Hispanic TV Summit: Starcom Agencies Connect Messages in Myriad WaysSplintering Video Consumption Presents Challenges that Yield Opportunities 10/02/2013 12:11 PM Eastern
New York -- During an advertising keynote conversation, Lia Silkworth and Marla Skiko were asked “What’s Next?” relative to traditional TV and digital media in the Hispanic advertising community.
Their response: continued customization as the proliferation of devices ensues unabated.
Skiko, executive vice president, director of digital innovation at SMG Multicultural, a unit of StarCom MediaVest Group, noted that the agency must remain innovative because Latinos are quick to adapt to technological advances.
Citing the “badge value” the group feels with being first to own new devices and their strong engagement in social media, “Hispanics spend an extra two to three hours per month with video on multiple screens,” Skiko said during the Hispanic Summit, presented by Multichannel News and B&C. “That sets the stage for discussion and client opportunities…There are so many more ways to connect on relevant screens.”
Silkworth, executive vice president, managing director of Tapestry, a division of SMG Multicultural under the StarCom MediaVest Group umbrella, said the various devices and splintering of video consumption presents the agency with more challenges that yield opportunities to connect ad messaging in different ways.
‘This demands that we invent new models for consumers and take an active approach for clients, so we as an agency can stay one, two, three steps ahead,” Silkworth said, adding that some of the methods are small and don’t yet have scale, but still connect to consumers in the right way. “That’s the balance” the agency must navigate," she said.
Silkworth said that while clients are still buying TV as a principal connection point with consumers, such schedules do not necessarily reflect the way consumers engage with video today: “We want texture and depth to add to the experience of the consumer. TV is not going away, but we have to supplement it, to make it better.”
Skiko said there are many opportunities because consumers are leaning in while watching TV. "We’re watching how the consumer interacts. Twitter acquired BlueFin and Trendrr. We’re watching a lot of Trendr data. Hispanic programs are at the top of those lists. Hispanics are spending a lot of time Tweeting while they’re engaged on TV and on their devices. It’s not a matter of TV or [Twitter]. It’s and [Twitter].”

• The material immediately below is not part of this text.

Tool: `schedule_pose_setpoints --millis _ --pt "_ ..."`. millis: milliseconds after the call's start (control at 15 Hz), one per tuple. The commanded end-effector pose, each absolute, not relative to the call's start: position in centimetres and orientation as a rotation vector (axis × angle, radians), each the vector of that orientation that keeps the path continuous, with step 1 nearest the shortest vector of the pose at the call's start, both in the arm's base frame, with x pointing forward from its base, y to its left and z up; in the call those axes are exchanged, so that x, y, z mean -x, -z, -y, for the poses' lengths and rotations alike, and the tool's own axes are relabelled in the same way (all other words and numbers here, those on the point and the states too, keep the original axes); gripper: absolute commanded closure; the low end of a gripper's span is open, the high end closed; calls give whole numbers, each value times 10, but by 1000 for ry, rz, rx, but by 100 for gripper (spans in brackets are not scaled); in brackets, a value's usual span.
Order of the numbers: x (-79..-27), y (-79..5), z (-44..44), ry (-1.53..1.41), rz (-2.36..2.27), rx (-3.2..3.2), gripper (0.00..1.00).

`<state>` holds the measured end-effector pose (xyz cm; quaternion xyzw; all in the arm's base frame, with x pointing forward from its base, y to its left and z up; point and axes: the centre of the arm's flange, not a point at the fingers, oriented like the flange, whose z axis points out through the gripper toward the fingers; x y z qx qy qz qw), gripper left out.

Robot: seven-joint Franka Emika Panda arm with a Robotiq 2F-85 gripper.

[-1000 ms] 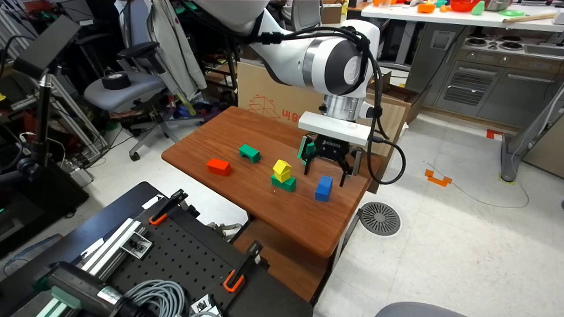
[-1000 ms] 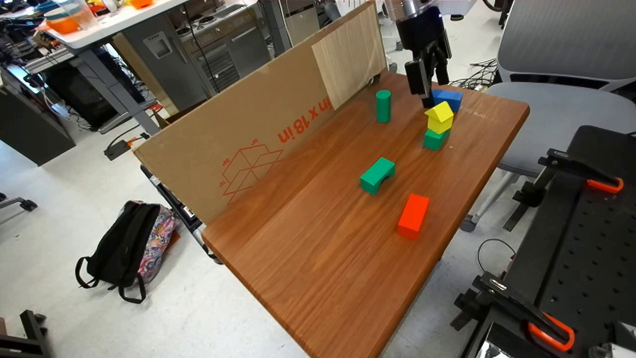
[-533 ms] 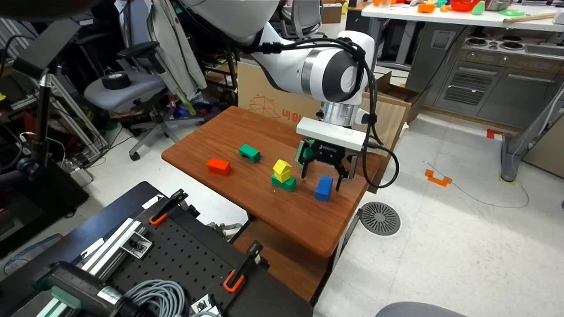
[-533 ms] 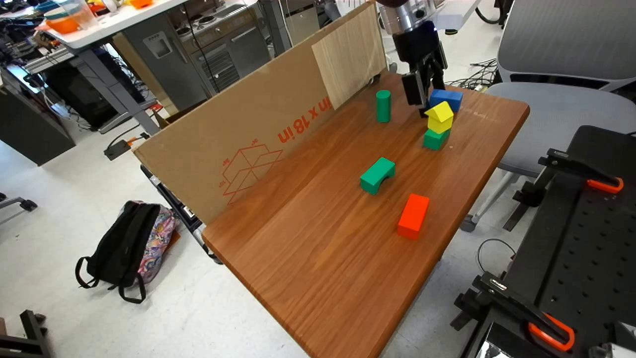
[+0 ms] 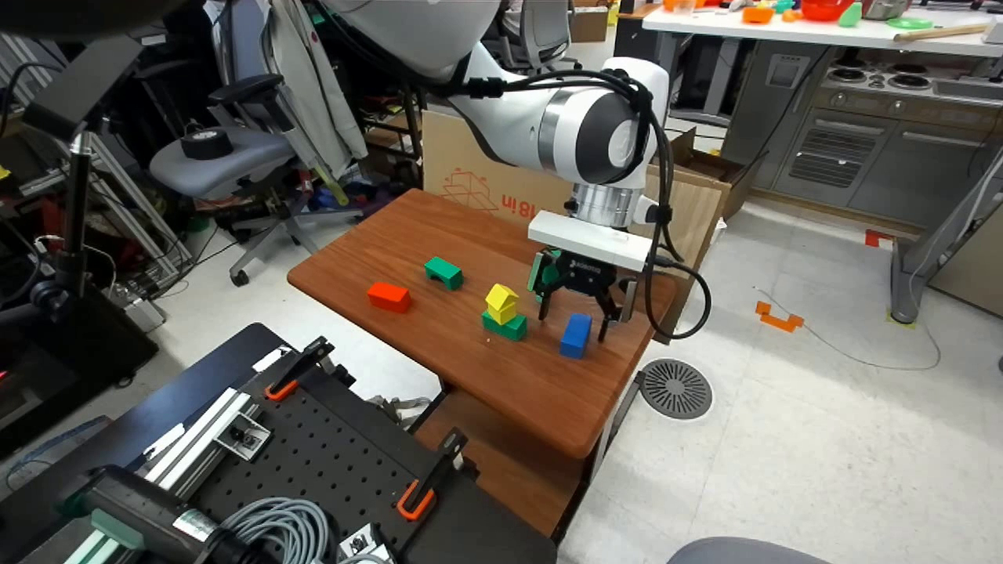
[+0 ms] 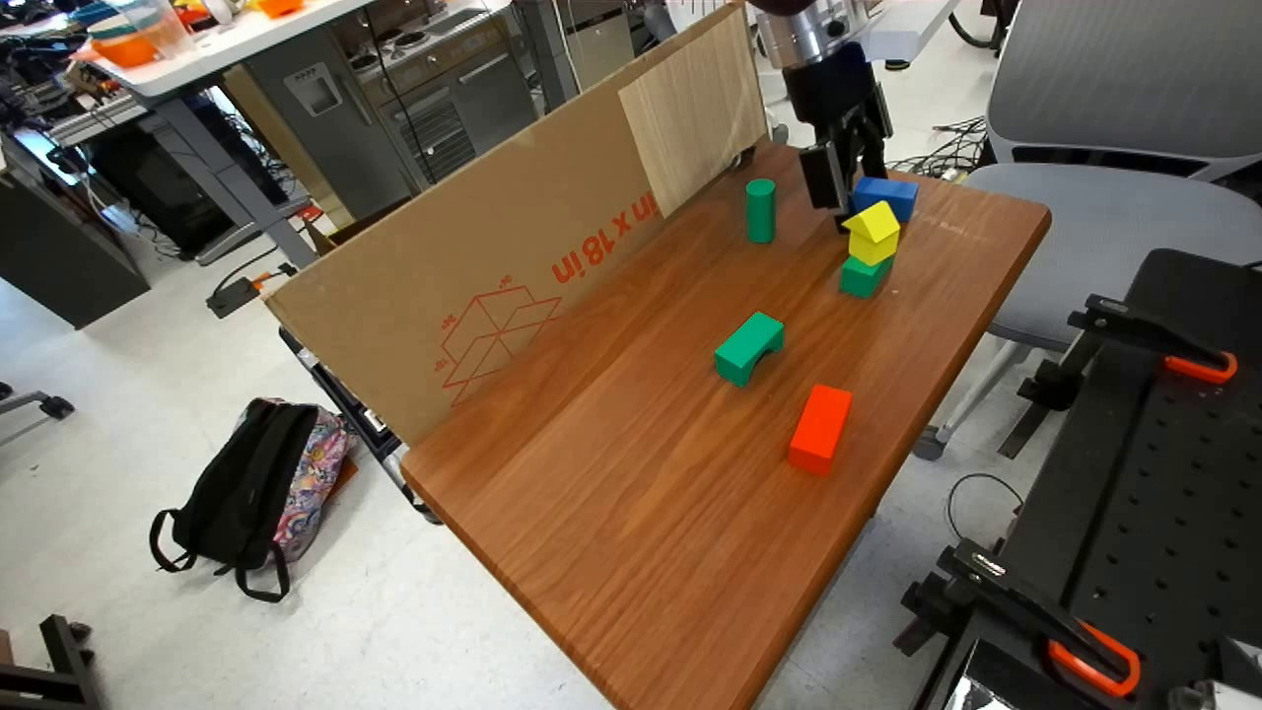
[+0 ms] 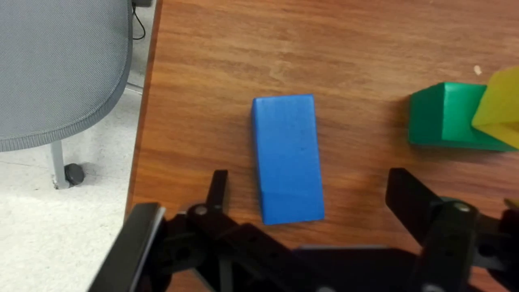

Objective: Pick up the blue block and place it on top of the orange block

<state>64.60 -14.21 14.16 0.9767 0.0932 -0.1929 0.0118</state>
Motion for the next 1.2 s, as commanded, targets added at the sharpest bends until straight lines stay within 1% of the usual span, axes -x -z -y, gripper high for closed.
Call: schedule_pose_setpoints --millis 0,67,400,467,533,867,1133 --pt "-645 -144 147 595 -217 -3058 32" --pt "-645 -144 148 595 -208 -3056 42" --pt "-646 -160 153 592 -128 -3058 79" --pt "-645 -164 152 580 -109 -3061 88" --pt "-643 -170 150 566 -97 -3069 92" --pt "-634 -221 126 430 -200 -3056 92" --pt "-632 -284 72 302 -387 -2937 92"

The conversation veered toward the multiple touchpoints and interactive communities surrounding Orgullusa, a P&G-owned digital program that empowers Latinas to feel confident about their personal appearance, style and homes with the help of a number of the packaged good giant’s brands, and ComidaKraft, a food/cooking/kitchen portal that ties in Kraft and links to FaceBook and Twitter.
Both women talked about the advent of ESPN Sync, a second-screen experience from ESPN Deportes for live sporting events that began with the Sept. 14 boxing match between Floyd Mayweather and Canelo Alvarez, as a means to link consumers to how they engage with sports.
The worldwide leader teamed with Tapestry in signing multiple brands to exclusive, year-long advertising pacts on ESPN Sync.
The first Spanish-language Web-based app, ESPN Sync triggers interaction before, during and after sporting events by featuring live streams focusing on analysis and discussion; a timeline with real-time scores and stats that allows users to interact synchronously with the event; and videos, polling and trivia. All of this will occur as users remain connected to the social media world.
ESPN Sync is available at www.espnsync.com on iOS, Android or Windows plaforms without the need to download any supporting software.
Barry Frey, president and CEO, Digital Place-based Advertising Association, served as the moderator of the "What's Next?" panel.